O ministro da Cultura, Luís Filipe Castro Mendes, afirmou que mantém a confiança na directora regional de Cultura do Centro e que não há razões para a demitir. “Após a retratação pública feita pela senhora directora regional, estando quase no final do seu mandato [que termina no final de 2018], não consideramos haver matéria para uma acção de demissão”, disse o ministro, em audição parlamentar, em resposta a pedidos de informação do PCP e do BE.
Celeste Amaro é ex-deputada do PSD e foi reconduzida no cargo em Dezembro de 2013, pelo secretário de Estado da Cultura de Passos Coelho, Jorge Barreto Xavier.
A directora já tinha suscitado polémica quando se revelou satisfeita pela integração de Diogo Gaspar na DRCC quando este é arguido num processo em que é acusado de furto de bens do Museu da Presidência da República. A responsável afirmou ao Público que “recebemos o Dr. Diogo Gaspar com muito agrado. Não se tratou de nenhuma imposição, e ele veio trabalhar em três projectos que já estavam em curso”. E acrescentou que o facto de Diogo Gaspar ser arguido e suspeito do desvio de bens “não me interessa nada – actualmente, metade dos portugueses são arguidos”.
“Como é que ela se mantém no cargo?”
As declarações de Celeste Amaro foram “inqualificáveis e inclassificáveis”, disse à Gazeta das Caldas, José Carlos Faria, do PCP local e um dos responsáveis pelo Teatro da Rainha. Este responsável acha que Celeste Amaro “não sabe qual é o papel da Cultura nem qual é a sua missão no que diz respeito à criação cultural”.
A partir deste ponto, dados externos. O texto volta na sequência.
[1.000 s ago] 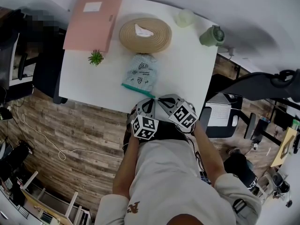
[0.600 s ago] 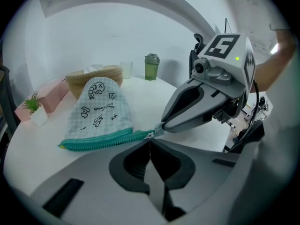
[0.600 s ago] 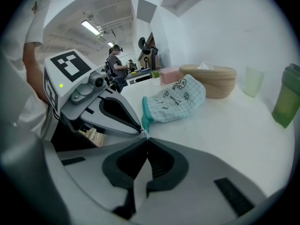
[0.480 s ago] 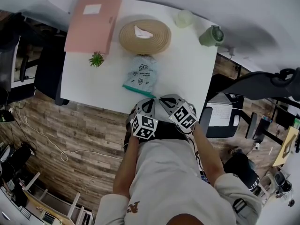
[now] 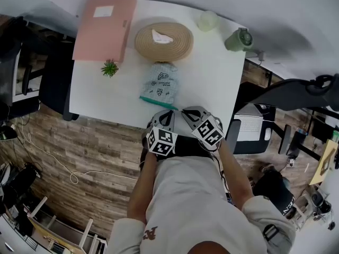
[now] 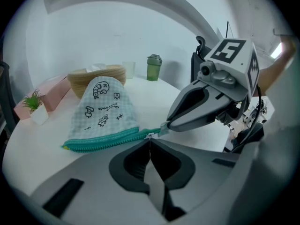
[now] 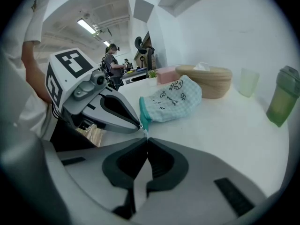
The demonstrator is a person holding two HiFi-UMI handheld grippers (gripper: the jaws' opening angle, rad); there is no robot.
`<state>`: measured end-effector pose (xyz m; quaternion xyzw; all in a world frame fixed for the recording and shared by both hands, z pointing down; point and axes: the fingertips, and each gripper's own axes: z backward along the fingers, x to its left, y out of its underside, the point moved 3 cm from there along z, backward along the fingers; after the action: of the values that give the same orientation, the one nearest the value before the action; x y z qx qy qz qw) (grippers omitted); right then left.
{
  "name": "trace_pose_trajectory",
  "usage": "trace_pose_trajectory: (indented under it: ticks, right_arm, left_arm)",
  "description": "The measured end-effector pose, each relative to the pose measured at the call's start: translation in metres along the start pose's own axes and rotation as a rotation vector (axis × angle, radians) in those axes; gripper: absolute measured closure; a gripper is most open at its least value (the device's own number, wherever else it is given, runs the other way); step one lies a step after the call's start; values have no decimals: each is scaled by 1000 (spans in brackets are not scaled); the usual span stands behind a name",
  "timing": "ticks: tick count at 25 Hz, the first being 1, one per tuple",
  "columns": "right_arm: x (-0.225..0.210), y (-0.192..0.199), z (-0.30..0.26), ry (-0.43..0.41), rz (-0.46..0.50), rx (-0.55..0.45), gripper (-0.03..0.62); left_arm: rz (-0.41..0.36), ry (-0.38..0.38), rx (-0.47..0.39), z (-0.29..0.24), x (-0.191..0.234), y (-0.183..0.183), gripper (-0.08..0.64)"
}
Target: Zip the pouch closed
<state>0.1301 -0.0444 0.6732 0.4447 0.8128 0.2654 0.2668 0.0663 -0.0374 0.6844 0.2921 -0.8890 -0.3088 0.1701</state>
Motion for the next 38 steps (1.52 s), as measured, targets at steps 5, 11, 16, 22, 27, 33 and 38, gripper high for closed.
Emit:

José Carlos Faria, citando Rui Vieira Nery, afirmou que não considerar a Cultura como prioritária “é um sinal de grande ignorância”. Mas vai mais longe e questiona para que serve, então, a directora regional. E sugere que, já agora, para não incomodar o Estado “a própria também poderia abdicar do seu salário!”.
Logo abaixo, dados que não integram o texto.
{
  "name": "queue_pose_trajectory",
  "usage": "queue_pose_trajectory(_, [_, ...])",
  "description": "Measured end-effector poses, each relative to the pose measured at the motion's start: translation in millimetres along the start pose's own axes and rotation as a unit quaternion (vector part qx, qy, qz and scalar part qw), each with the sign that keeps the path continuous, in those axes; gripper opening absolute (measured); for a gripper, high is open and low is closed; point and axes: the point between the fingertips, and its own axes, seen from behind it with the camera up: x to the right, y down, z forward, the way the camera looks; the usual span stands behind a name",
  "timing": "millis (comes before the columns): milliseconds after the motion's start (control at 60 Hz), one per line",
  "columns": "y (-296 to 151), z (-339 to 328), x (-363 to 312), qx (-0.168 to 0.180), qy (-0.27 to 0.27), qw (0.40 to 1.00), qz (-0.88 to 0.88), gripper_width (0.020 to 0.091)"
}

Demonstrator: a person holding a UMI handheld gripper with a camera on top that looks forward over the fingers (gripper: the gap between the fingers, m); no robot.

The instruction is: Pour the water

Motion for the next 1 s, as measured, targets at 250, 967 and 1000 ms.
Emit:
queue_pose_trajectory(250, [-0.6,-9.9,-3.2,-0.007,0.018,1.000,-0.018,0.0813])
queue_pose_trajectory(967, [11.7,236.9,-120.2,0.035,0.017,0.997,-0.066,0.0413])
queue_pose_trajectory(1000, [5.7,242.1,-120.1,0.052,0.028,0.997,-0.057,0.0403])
Na sua opinião, Celeste Amaro “apesar de contar com a benção do senhor ministro, revela uma ignorância crassa em relação ao sector cultural”, rematou. Já a vereadora da Cultura caldense, Maria da Conceição Pereira (do mesmo partido de Celeste Amaro), escusou-se a tecer qualquer comentário sobre as declarações daquela responsável.
A historiadora de arte, Raquel Henriques da Silva, considera que as afirmações da directora regional de Cultura do Centro são de “uma indignidade absoluta” e, como cidadã, questiona-se: “como é que ela se mantém no cargo?”. A docente universitária esteve nas Caldas a 22 de Março no âmbito de uma actividade no Museu Malhoa.
Luísa Arroz, coordenadora do mestrado de Gestão Cultural da ESAD, afirmou que “entristece-me bastante termos uma directora regional de Cultura que valoriza o silêncio dos seus agentes e que acha que é nessa medida que se avaliam as actividades e a qualidade dos grupos”. A responsável pela licenciatura de Programação e Produção Cultural preferia que houvesse uma outra atitude da DRCC: “os artistas não são pedinchas e era bom que se tratasse com dignidade e que se criassem outros critérios para o apoio à criação artística”, rematou.